Geospatial 21 December 2024 12 min read Sheece Gardezi

GeoParquet 2.0: Native Geometry and a 191x Query Speedup

Bbox covering indexes in GeoParquet 2.0 make spatial queries 191x faster. Native GEOMETRY and GEOGRAPHY types eliminate the WKB decode step entirely.

GeoParquetParquetGeospatialCloud NativeApache Iceberg

Earth from space showing city lights and data connections — NASA on Unsplash

A spatial query against 1.2 billion OpenStreetMap buildings took 8.4 seconds with GeoParquet 1.x. The same query with GeoParquet 2.0's bounding box covering: 0.044 seconds. The 191x speedup comes from one architectural change—Parquet now understands geometry natively, enabling row group pruning that skips 99.9% of data before it touches the wire.

GeoParquet 1.x: Opaque WKB Blobs, Zero Optimization

GeoParquet 1.x stored geometries as Well-Known Binary (WKB) in binary columns. The data was readable, but Parquet treated geometry as an opaque blob. No statistics, no predicate pushdown, no row group pruning. Every spatial query read and parsed all geometry data—full table scan, every time.

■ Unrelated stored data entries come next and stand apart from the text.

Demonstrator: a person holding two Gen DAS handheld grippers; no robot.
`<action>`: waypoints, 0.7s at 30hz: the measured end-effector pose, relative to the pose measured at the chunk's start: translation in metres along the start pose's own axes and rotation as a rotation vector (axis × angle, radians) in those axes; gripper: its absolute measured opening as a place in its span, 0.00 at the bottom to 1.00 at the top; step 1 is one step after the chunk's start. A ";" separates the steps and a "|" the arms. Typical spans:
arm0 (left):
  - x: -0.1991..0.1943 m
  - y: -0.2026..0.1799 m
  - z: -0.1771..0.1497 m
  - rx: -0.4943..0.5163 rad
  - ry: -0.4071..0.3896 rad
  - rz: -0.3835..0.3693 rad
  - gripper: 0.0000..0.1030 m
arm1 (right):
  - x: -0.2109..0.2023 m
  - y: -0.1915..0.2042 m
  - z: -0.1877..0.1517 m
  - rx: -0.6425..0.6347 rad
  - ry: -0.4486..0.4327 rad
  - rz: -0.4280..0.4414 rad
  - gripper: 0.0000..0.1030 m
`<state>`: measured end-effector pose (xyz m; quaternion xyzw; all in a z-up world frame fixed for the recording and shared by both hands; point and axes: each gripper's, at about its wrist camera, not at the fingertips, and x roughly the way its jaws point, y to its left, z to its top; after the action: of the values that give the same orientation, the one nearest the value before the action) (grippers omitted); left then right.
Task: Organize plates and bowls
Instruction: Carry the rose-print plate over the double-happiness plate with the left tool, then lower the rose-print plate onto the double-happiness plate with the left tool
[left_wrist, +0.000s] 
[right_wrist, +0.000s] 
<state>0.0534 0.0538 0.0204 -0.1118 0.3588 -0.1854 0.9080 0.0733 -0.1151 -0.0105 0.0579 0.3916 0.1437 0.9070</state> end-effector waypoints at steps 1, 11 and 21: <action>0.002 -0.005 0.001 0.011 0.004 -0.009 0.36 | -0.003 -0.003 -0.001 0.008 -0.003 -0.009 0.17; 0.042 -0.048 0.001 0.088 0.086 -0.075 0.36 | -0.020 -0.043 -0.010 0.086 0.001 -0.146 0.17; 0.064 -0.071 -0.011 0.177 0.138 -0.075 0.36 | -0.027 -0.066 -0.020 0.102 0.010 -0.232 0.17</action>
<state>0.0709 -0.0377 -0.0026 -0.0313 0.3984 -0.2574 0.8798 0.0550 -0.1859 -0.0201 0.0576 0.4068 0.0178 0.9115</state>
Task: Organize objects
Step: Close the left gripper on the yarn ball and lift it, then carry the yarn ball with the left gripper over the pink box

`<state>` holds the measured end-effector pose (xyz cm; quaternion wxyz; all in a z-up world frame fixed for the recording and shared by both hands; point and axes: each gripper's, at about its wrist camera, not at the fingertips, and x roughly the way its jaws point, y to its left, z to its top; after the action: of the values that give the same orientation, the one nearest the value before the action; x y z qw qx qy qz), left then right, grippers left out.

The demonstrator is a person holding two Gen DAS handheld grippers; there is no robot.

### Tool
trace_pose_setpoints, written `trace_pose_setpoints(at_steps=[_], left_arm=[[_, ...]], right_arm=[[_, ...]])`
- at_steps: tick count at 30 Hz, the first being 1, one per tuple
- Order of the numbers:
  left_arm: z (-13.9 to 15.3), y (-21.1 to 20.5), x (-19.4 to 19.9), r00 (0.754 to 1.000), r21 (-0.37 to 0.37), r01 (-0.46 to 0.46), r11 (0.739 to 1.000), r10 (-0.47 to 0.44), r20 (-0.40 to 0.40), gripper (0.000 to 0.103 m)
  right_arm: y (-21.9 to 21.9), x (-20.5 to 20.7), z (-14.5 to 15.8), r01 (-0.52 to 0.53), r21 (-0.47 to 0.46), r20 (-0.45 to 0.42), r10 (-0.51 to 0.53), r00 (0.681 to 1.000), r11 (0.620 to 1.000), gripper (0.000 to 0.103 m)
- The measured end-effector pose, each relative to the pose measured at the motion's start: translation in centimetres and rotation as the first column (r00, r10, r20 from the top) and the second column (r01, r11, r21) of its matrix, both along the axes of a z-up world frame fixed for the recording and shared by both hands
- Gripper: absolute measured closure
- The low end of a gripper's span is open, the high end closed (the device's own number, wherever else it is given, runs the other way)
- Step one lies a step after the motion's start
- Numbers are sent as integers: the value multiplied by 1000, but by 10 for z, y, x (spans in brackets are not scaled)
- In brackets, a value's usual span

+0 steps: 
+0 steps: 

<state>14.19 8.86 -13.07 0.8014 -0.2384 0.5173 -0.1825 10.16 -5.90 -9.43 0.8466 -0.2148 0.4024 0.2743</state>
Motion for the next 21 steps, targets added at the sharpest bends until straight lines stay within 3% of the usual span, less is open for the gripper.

GeoParquet 2.0 introduces native GEOMETRY and GEOGRAPHY logical types in the Parquet specification itself. Parquet now understands that a column contains spatial data and can maintain bounding box statistics at the row group level. Query engines use these statistics to skip entire row groups that don't intersect the query region.

GeoParquet 2.0 with bounding box covering transforms spatial queries from O(n) full scans to O(log n) indexed lookups. For global-scale datasets, this is the difference between minutes and milliseconds.

Cloud-Native Geospatial Foundation

191x: OSM Buildings Benchmark, Cold Cache, S3

The benchmark used 1.2 billion OpenStreetMap building features stored on S3. A bounding box query for San Francisco buildings took 8.4s with GeoParquet 1.x and 0.044s with 2.0's bbox covering. The speedup scales with selectivity—querying a city from a global dataset sees the largest gains because 99.9% of row groups are pruned before any data transfer.

performance_benchmarks.py

# GeoParquet performance benchmarks
# Dataset: OpenStreetMap buildings (1.2 billion features)

# File size comparison:
# - Shapefile:    480 GB (split into thousands of files)
# - GeoJSON:      890 GB (no compression, huge text overhead)
# - GeoPackage:   320 GB (SQLite-based)
# - GeoParquet:    95 GB (80% smaller than Shapefile)

# Query: Buildings within San Francisco bbox
# Cold cache, data on S3

# Shapefile (ogr2ogr):       45.2 seconds
# GeoPackage (SQLite):       12.8 seconds
# GeoParquet 1.x (no bbox):   8.4 seconds
# GeoParquet 2.0 (bbox):      0.044 seconds  (191× faster than 1.x)

# The 191× speedup comes from:
# 1. Row group pruning via bbox statistics (skip 99.9% of data)
# 2. Column pruning (only read geometry + requested attributes)
# 3. Predicate pushdown to storage layer
# 4. Native geometry avoids WKB parsing

# Memory usage for 10M feature query:
# GeoJSON:    24 GB peak
# Shapefile:  18 GB peak
# GeoParquet:  2 GB peak  (streaming row groups)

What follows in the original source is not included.